_Instructions to follow:_ The expected answer comprises all lines from the entries that contain the string "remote".

Source data: Begin

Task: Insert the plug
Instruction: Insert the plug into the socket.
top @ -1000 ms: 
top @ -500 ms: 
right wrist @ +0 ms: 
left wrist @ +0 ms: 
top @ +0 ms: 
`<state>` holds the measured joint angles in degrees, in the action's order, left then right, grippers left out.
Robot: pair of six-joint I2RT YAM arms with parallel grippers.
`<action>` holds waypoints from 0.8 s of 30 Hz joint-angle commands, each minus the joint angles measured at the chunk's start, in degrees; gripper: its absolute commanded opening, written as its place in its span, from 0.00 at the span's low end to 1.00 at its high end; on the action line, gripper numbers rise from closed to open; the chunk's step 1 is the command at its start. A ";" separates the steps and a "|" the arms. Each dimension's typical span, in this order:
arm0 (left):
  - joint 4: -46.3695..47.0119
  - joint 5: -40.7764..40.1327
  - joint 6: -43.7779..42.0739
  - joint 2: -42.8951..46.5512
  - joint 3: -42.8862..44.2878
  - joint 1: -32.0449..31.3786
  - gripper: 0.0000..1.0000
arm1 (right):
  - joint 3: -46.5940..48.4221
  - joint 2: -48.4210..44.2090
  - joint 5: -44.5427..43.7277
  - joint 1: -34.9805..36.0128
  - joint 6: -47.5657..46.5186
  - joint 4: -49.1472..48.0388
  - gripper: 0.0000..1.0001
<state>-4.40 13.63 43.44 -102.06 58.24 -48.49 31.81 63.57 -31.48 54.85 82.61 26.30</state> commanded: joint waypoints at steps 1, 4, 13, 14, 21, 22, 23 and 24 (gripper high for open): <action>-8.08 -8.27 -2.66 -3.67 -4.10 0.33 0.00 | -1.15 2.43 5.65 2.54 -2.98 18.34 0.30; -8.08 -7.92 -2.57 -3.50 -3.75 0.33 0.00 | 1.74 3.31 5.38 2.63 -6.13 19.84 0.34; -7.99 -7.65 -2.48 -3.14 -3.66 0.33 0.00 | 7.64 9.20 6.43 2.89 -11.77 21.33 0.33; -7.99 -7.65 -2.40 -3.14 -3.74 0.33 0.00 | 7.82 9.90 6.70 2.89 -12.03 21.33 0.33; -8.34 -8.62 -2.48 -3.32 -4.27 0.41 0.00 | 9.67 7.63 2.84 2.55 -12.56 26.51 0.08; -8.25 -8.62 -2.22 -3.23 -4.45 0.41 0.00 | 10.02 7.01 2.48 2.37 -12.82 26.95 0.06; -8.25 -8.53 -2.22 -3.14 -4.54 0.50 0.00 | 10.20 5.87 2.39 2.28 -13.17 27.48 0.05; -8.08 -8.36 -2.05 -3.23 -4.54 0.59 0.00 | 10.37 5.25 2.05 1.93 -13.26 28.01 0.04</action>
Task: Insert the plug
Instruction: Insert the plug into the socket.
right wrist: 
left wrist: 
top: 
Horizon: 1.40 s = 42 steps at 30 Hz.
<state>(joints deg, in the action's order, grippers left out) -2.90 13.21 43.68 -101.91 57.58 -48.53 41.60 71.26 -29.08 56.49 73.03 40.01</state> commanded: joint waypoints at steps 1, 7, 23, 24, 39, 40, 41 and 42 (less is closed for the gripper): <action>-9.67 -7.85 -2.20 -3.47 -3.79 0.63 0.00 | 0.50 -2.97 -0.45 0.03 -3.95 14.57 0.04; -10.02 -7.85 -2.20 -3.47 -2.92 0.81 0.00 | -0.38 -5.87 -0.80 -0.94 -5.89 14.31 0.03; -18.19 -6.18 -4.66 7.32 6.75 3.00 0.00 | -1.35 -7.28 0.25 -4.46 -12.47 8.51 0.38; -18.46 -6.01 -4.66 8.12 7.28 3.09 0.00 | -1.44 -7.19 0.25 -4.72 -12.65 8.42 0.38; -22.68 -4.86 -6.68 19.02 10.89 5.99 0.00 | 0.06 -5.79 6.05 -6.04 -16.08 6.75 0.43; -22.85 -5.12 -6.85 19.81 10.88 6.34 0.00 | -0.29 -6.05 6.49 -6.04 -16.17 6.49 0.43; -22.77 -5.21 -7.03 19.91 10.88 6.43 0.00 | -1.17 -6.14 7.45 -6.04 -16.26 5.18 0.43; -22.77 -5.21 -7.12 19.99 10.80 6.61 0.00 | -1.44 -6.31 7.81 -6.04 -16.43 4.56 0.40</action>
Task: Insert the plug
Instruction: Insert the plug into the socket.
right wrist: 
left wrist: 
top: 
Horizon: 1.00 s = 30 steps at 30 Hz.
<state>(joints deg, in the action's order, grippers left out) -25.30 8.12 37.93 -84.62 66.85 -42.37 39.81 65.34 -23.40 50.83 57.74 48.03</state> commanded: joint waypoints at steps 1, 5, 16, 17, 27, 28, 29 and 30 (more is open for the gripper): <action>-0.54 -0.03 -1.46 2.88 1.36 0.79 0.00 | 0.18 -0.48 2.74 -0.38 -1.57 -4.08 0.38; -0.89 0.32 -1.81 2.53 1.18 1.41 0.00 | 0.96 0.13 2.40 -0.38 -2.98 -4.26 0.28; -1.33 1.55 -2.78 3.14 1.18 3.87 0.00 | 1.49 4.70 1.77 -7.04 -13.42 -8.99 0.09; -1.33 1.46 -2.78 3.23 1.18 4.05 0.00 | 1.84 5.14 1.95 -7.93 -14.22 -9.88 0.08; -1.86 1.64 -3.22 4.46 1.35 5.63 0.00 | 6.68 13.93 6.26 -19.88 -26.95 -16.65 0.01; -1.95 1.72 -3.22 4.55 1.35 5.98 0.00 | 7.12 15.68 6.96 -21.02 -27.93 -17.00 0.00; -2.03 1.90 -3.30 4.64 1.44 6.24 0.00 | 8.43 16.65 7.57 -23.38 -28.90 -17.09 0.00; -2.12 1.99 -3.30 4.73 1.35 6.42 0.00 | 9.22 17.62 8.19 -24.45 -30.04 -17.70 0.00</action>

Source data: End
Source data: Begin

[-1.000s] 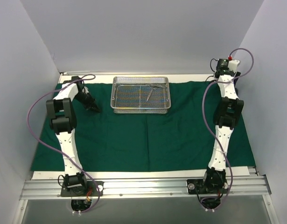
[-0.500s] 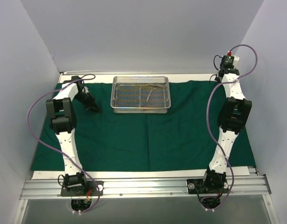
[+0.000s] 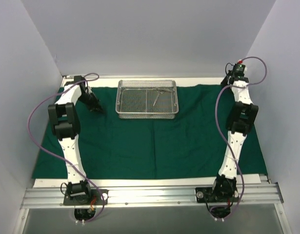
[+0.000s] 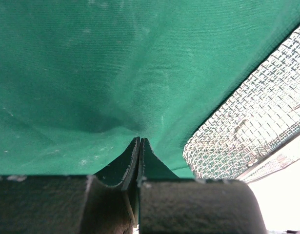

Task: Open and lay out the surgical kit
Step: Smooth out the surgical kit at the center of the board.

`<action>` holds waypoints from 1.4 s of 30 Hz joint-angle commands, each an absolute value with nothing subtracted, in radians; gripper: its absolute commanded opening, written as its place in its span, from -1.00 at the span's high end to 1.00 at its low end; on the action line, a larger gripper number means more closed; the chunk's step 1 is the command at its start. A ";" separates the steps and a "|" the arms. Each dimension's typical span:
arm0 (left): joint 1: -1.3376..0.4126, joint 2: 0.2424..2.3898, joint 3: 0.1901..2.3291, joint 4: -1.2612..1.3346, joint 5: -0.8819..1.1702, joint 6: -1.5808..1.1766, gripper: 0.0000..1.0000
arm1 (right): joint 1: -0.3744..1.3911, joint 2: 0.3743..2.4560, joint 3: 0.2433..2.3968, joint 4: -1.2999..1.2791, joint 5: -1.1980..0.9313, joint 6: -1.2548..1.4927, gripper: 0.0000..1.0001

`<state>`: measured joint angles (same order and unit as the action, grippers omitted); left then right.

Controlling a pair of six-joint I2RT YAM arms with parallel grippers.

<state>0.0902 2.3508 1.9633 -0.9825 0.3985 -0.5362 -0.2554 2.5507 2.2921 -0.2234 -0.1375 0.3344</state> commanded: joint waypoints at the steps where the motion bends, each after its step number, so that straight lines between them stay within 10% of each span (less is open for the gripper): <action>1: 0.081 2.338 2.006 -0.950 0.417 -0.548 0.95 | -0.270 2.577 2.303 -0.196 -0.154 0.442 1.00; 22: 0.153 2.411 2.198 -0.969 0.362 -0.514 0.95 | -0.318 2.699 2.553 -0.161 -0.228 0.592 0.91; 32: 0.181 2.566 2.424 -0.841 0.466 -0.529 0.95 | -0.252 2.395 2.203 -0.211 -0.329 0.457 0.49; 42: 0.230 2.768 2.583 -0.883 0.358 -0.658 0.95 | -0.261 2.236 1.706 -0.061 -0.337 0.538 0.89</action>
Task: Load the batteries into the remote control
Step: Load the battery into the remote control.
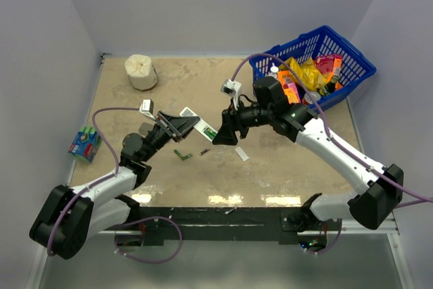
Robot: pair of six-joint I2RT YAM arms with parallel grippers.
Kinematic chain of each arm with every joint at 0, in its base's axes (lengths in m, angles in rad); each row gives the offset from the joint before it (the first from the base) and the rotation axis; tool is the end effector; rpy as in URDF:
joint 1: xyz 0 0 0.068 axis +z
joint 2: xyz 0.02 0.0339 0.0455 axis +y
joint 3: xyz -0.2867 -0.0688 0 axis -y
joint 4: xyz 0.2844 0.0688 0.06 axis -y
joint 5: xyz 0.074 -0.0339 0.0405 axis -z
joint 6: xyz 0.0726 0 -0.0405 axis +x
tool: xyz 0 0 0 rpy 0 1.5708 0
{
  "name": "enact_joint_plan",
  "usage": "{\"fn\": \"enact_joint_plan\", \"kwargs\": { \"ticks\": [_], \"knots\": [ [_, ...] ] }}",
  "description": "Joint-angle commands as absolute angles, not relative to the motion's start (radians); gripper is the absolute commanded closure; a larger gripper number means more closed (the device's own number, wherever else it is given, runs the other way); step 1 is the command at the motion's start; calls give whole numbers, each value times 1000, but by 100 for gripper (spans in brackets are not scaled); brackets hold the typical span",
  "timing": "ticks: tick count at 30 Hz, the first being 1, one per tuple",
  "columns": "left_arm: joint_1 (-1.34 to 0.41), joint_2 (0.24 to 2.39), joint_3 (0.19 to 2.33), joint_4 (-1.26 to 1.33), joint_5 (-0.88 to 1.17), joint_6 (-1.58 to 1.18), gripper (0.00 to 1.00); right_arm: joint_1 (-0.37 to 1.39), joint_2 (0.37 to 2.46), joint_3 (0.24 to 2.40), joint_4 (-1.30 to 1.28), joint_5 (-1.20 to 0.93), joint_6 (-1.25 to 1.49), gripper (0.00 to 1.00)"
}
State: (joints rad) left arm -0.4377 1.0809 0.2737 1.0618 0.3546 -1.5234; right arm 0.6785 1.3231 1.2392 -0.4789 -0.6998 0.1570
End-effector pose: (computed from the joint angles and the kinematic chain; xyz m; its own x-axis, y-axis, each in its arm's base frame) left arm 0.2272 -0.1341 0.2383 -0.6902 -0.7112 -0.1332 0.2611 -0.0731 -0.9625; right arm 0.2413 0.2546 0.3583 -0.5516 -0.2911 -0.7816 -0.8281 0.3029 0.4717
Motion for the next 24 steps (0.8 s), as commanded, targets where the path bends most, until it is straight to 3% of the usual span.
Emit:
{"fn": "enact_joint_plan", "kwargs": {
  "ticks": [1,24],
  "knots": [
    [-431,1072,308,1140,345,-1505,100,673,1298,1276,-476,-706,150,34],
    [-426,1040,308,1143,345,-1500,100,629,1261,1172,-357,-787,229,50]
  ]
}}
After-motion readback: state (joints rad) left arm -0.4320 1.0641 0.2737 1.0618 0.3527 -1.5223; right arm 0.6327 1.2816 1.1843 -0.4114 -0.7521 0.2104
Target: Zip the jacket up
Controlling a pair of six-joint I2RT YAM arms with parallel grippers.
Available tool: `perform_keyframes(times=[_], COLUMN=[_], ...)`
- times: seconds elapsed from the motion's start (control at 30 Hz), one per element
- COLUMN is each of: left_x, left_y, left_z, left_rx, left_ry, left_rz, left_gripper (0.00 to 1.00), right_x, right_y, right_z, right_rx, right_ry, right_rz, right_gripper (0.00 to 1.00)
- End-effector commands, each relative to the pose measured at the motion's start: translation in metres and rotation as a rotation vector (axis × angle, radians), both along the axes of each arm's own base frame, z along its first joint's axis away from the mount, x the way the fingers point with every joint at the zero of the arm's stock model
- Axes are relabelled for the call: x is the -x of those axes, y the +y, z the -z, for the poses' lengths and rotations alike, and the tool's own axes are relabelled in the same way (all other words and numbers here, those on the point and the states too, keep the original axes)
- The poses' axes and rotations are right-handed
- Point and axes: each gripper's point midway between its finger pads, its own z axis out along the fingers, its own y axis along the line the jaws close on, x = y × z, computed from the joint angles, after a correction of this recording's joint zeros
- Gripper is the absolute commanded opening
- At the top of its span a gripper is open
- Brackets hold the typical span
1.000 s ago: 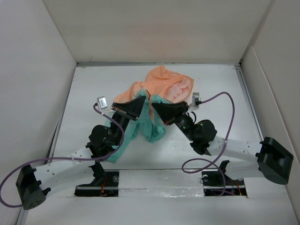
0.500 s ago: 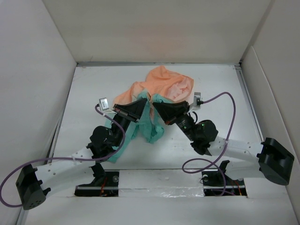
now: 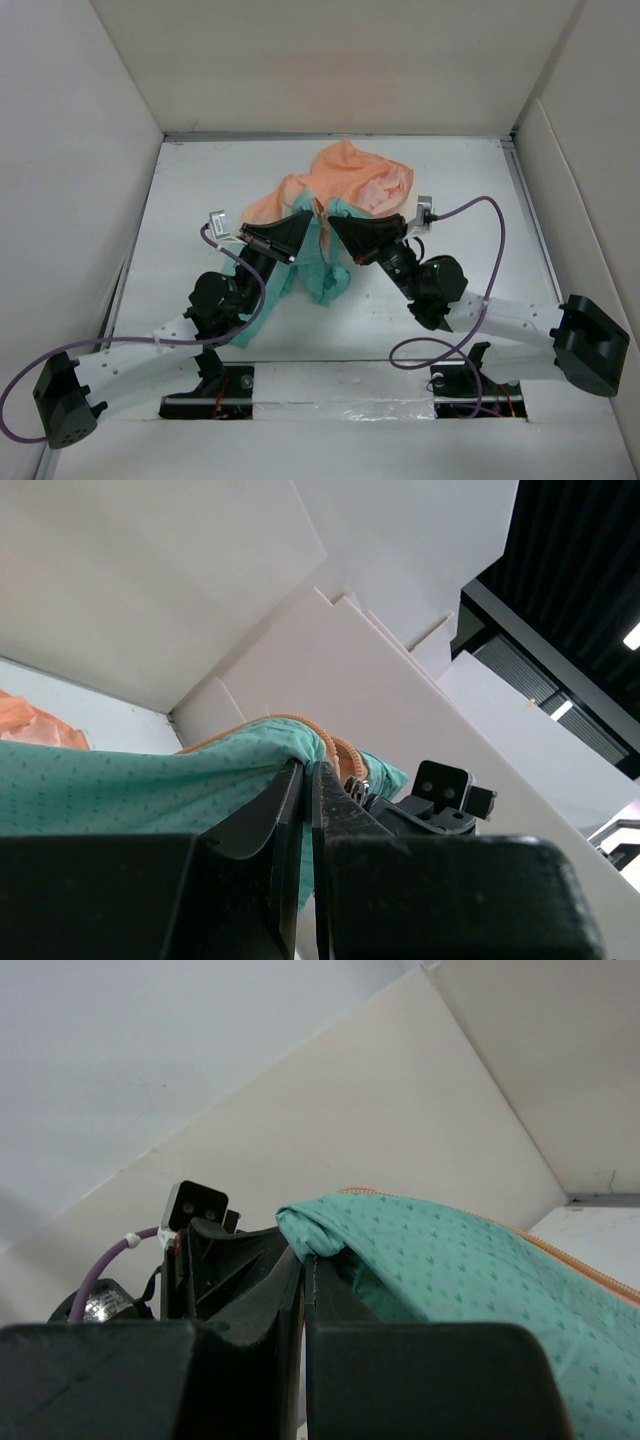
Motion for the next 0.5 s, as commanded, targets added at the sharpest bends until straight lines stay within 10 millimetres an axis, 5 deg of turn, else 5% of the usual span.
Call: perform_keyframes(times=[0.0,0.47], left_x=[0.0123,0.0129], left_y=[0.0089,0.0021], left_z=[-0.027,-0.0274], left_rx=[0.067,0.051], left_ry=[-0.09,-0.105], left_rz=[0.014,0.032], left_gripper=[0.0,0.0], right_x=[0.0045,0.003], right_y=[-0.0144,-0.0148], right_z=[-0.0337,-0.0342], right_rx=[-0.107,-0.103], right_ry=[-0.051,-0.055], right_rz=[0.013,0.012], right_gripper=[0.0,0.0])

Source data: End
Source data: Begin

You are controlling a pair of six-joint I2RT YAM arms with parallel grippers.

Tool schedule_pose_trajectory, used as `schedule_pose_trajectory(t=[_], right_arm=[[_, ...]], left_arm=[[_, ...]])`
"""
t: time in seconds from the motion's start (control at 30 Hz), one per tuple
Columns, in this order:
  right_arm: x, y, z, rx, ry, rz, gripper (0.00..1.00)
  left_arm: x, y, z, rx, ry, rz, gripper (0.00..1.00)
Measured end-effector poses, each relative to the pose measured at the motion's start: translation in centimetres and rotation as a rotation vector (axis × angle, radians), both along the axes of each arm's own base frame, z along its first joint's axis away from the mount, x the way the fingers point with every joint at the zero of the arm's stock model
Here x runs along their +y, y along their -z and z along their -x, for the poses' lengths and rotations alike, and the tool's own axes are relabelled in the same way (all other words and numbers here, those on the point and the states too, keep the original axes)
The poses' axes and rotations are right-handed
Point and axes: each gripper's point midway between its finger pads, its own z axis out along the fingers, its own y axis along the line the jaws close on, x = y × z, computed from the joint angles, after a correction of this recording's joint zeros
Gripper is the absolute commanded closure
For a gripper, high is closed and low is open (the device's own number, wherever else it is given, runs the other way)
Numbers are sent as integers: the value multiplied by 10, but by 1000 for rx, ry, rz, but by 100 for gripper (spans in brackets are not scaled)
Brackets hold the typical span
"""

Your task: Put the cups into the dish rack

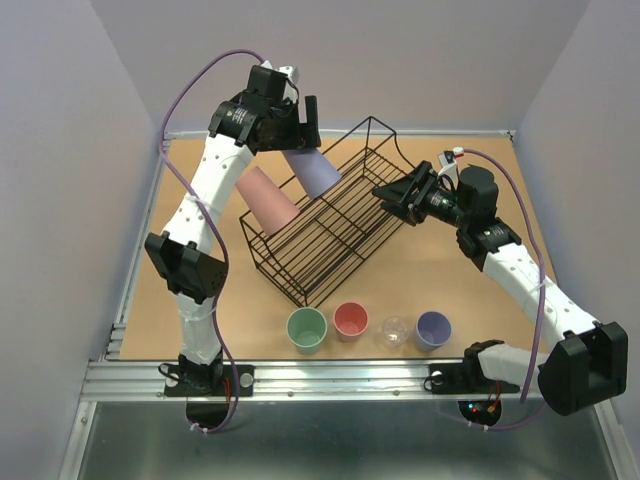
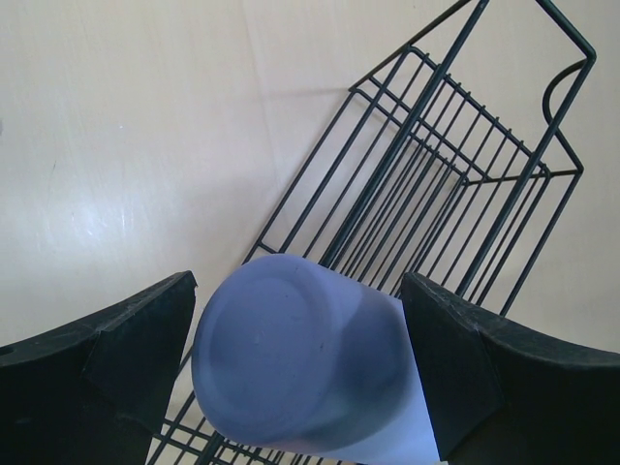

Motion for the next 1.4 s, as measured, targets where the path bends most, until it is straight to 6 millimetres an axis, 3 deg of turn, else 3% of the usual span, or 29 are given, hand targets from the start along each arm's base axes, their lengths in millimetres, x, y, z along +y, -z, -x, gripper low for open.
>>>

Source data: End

_Answer box:_
Task: Load the batteries into the remote control
Step: Load the battery into the remote control.

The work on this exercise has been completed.